Ci ricordiamo tutti Gesù Cristo quando sulla croce non esitava a chiedere al Padre “perché mi hai abbandonato” (Heloì Heloì lamà sabachtani?)?
L’abbandono può essere interpretato con diverse sfumature.
Immaginiamo un chicco di grano nel deserto. Cosa fa? Tenta di vivere o non nasce? E se non nasce ci si può azzardare a dire di chi è la colpa (cioè se del chicco o del deserto in quanto tale)?
“Se il chicco di grano caduto a terra non muore – egli dice ai Greci giunti a Gerusalemme – resta solo; se invece muore, porta molto frutto” (Gesù sa, si ricava dal Vangelo di Giovanni, che l’universo è retto dalla stessa forza di morte e resurrezione).
Ecco, ci sono due cose che emergono da questa frase così semplice ma di portata universale: la solitudine del chicco è una condizione eventuale della vita; la morte, invece, è un fatto inevitabile ma che proprio per la sua inevitabilità non può non “servire” (ad esempio alla nuova vita).
Un’ultima domanda quindi: se non ci fossero le periferie, i poteri come potrebbero sfruttare la solitudine dei chicchi di grano?
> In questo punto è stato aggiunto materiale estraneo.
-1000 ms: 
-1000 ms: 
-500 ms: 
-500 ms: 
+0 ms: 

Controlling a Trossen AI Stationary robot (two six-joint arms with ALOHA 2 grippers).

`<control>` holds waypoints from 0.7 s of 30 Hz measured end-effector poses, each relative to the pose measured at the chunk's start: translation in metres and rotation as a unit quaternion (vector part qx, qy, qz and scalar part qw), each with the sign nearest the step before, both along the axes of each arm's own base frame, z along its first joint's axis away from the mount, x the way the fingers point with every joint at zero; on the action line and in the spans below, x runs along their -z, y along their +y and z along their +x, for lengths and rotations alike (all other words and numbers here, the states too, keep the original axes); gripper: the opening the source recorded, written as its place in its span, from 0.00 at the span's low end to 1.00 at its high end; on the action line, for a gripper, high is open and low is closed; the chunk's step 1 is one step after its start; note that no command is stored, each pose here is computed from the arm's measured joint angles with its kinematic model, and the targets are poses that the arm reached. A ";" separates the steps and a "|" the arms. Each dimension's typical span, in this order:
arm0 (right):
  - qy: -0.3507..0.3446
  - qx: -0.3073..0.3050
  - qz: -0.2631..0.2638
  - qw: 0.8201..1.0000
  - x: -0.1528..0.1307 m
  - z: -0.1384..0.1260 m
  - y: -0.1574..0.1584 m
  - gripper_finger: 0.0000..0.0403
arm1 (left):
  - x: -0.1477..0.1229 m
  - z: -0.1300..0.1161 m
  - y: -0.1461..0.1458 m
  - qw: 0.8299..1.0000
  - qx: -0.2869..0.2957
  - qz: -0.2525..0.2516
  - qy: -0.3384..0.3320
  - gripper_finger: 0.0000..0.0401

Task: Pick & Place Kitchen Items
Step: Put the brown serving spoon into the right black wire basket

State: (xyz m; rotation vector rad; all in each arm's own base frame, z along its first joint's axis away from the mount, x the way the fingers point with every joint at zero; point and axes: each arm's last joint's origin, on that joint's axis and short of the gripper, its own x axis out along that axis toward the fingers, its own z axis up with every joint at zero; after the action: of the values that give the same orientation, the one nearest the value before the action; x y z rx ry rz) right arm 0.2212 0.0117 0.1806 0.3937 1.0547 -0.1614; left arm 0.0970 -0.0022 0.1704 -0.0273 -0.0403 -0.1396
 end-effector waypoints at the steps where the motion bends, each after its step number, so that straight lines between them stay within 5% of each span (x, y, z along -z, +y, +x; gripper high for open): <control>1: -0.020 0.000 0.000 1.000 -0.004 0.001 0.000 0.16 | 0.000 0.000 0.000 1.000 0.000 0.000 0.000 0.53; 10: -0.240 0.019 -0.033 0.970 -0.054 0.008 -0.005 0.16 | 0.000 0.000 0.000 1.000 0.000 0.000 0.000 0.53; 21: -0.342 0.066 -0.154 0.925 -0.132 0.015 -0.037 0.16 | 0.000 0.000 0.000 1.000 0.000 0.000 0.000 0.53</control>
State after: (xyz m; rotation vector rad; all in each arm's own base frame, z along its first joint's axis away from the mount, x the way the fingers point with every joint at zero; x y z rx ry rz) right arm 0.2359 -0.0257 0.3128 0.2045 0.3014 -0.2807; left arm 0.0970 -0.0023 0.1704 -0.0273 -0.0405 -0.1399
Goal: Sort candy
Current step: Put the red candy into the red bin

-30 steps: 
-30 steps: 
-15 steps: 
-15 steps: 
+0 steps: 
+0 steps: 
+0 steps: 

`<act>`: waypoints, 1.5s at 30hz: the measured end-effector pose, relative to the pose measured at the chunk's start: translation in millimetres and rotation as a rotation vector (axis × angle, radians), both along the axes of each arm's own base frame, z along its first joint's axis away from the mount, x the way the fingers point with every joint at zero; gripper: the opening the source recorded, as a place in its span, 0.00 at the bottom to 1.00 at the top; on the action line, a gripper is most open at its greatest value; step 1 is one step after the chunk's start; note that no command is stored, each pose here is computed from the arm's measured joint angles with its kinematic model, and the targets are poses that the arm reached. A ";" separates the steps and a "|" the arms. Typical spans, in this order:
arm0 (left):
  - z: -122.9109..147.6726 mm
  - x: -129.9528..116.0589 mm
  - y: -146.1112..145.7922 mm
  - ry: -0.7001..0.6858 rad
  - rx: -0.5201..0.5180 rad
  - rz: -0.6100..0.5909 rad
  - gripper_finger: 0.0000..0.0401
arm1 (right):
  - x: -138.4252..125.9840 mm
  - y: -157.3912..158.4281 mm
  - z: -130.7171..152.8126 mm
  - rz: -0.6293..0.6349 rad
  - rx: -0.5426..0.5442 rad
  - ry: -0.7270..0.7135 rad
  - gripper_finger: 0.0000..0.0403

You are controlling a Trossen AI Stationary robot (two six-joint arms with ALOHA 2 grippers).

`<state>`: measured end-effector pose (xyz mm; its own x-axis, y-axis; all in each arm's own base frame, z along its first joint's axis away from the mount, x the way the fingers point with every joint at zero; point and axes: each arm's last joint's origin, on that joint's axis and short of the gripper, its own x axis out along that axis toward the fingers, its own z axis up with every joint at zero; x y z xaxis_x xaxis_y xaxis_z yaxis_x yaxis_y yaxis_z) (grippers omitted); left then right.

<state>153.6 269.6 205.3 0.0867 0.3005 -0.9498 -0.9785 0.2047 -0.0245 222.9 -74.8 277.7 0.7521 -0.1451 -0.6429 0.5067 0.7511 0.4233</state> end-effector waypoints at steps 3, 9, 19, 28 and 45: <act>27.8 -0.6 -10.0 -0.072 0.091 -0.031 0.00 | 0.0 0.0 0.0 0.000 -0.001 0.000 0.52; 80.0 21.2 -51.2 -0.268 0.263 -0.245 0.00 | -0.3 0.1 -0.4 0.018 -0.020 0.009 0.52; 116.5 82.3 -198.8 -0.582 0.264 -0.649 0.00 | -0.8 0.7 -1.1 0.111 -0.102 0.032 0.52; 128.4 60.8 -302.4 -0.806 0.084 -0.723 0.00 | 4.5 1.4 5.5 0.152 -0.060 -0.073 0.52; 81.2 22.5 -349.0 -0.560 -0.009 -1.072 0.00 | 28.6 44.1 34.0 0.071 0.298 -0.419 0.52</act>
A volte tocca proprio a questi chicchi, come le periferie, andare nel deserto non per germogliare, ma per testimoniare che anche il deserto può rinunciare alla sua aridità per fare posto all’accoglienza di un potere diverso: il rispetto della solitudine.
Oggi la guerra in Ucraina ci pone davanti agli occhi, dopo tanti secoli, una nuova croce.
Alla resistenza toccherebbe il ruolo di “diventare peccato” (come dice Paolo), salire sulla Croce, entrare nella morte, vincere la morte e il peccato di coloro che inquietano e minano la solitudine delle “terre del grano”.
La risposta alla disumanità della guerra, allora, si trova nella speranza del risorgere; quasi come quella spiga che prova la funzione della metamorfosi.
Processo, quest’ultimo, compiutosi con angoscia sovrumana anche nel Figlio di Dio.
Rivoluzionariamente parlando la morte di Gesù ci ha istruiti alla pace.
Cosa che alcuni credenti dimenticano difronte al valore del chicco di grano (senza il quale, prima o poi anche il potente rimarrà a digiuno).